The Institute of Electrical and Electronics Engineers (IEEE), within the framework of the Robotics and Automation Society -IEEE-RAS- has chosen as a fellow Juan Domingo Tardós, professor of the Department of Computer Science and Systems Engineering at the University of Zaragoza, where he teaches courses on artificial intelligence, computer vision and machine learning. In addition, he investigates at the Aragon Engineering Research Institute (I3A) in the Robotics, Perception and Real Time (RoPeRT) group.
The IEEE has more than 400,000 associated professionals from more than 160 countries and is the scientific society with the largest number of researchers in the field of Electrical Engineering. Every year they select fellows for their contributions to knowledge and to society as a whole. Each distinction starts with the nomination by a society’s member, is informed by referees who are experts in the nominee's field of work and, finally, it is decided by a committee of the society.
The distinction of Juan Domingo Tardós is in recognition of the work carried out over 25 years in research, student training and community creation in the field of Robotics. He is awarded for his contributions to the development of Simultaneous Localization and Mapping (SLAM) algorithms with visual sensors, which today are being applied in virtual and augmented reality and in the operation of drones, robots or autonomous vehicles. "These are applications that did not exist ten years ago, we did not know when they were going to be possible and they are already on the streets -explains Professor Tardós-. When we began to research the SLAM problem we did not know if we would be able to solve it, today we can say that we have resolved and, furthermore, we have resolved it very well”.
The objective of this line of research is to design an algorithm that, seeing the images taken by a camera, is capable of focusing on certain elements of interest to calculate the trajectory of that camera and at the same time build a map of what is around it. In augmented reality glasses, for example, it is used to know what movements the user is making and, with that, change the representation of what they are seeing, adapting it to their movements. Everything has to be perfectly synchronized and computed in real time.

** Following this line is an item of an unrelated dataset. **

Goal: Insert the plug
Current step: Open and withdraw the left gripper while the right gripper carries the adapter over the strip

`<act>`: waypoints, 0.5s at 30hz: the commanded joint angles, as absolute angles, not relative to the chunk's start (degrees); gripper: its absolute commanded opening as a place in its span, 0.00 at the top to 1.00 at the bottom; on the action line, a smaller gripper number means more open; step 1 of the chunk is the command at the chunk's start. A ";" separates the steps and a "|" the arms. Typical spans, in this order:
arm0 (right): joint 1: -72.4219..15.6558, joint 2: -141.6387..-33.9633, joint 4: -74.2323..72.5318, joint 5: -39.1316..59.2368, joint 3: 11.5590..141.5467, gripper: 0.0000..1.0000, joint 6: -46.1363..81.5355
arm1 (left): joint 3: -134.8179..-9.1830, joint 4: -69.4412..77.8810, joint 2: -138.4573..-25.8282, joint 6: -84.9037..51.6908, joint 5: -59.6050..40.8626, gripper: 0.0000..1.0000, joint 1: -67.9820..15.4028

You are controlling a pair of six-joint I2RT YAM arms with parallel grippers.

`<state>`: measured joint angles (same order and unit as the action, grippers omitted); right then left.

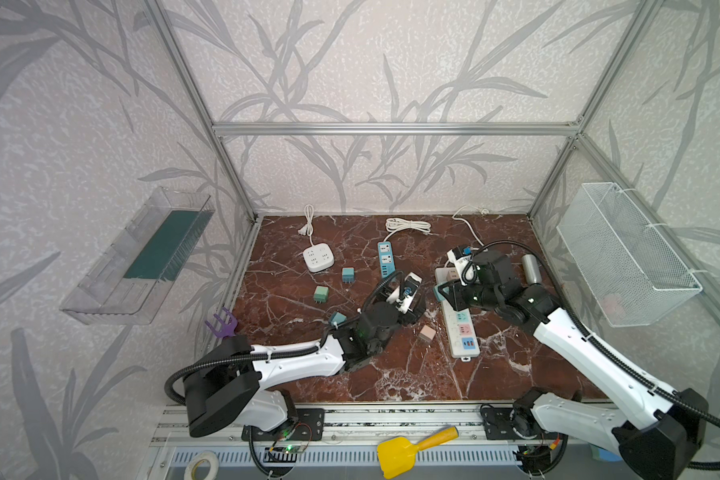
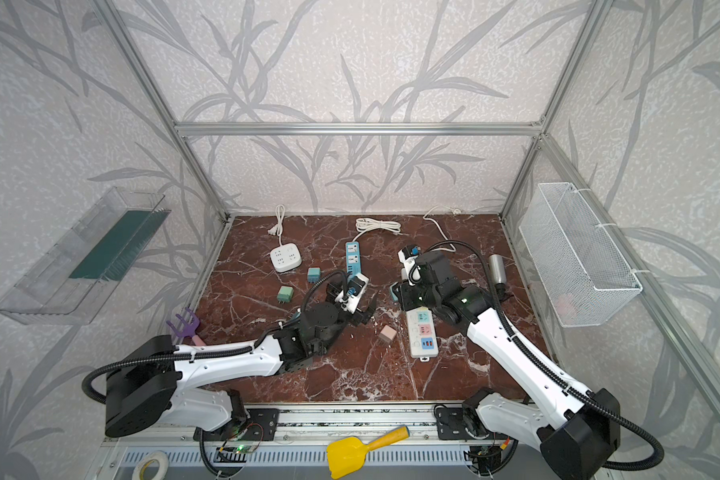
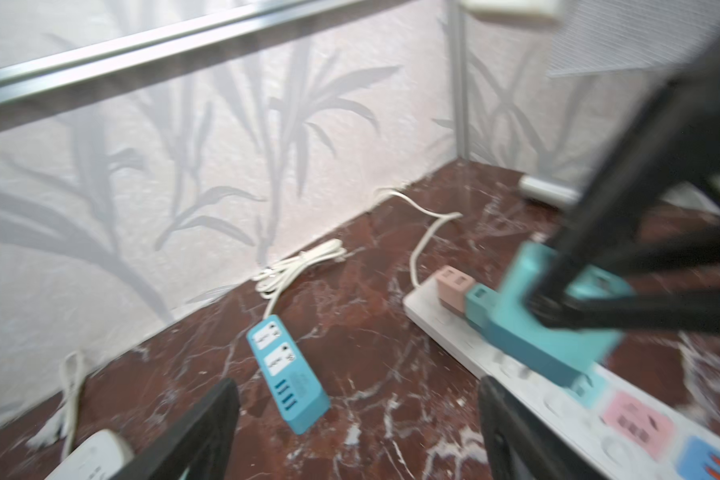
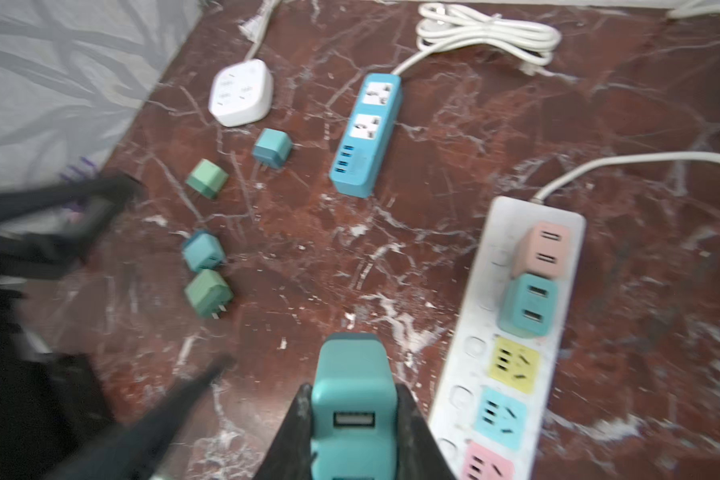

“We have already developed a version of software so advanced that, inside a room, we are able to compute the motion of the camera with an error of less than one centimetre, it is an unprecedented precision, nobody in the research community has achieved such high precision”, says the I3A researcher.
The software they have created has already been transferred to some 20 companies, it is called ORBSLAM, it belongs to the University of Zaragoza and large companies such as Huawei to small start-ups have licensed it.
The challenges that they have as researchers are in multiple directions, in health-care, where the role of robots is going to be intensified, as he explains, as well as in the development of day-to-day applications. Juan Domingo Tardós is convinced of the development that autonomous vehicles or robots will achieve in assisting people.
Regarding the research carried out at the University of Zaragoza, "it is highly international, the vast majority of PhD. theses carried out here have an international mention, which means that the student has spent time in an international laboratory, and that is essential for their training" says Tardós.
He also highlights the level of science in Spain for the funding it has. “The research we do in Spain is probably one of the most profitable in the world in terms of scientific results. What is missing is that the same culture of innovation really exists in all companies”.
Juan Domingo Tardós Solano was born in Huesca in 1961. Electrical Engineer (1985), and Doctor of Industrial Engineering from the University of Zaragoza (1991). Currently, he is a Professor in the Department of Computer Science and Systems Engineering of the School of Engineering and Architecture (EINA), where he teaches courses on artificial intelligence, computer vision and machine learning.
His lines of research include sensor integration, autonomous mobile robots, Simultaneous Localization and Mapping (SLAM) with laser and ultrasound sensors, and visual SLAM. He is co-author of a book and more than 80 research papers on these topics, which have had a great international impact, making him one of the most cited Spanish robotics researchers.
His research on visual SLAM has given rise to many transfer and consultancy contracts with companies, and to six registered software libraries, owned by the University of Zaragoza, which have been licensed for commercial exploitation to companies in Asia, America and Europe.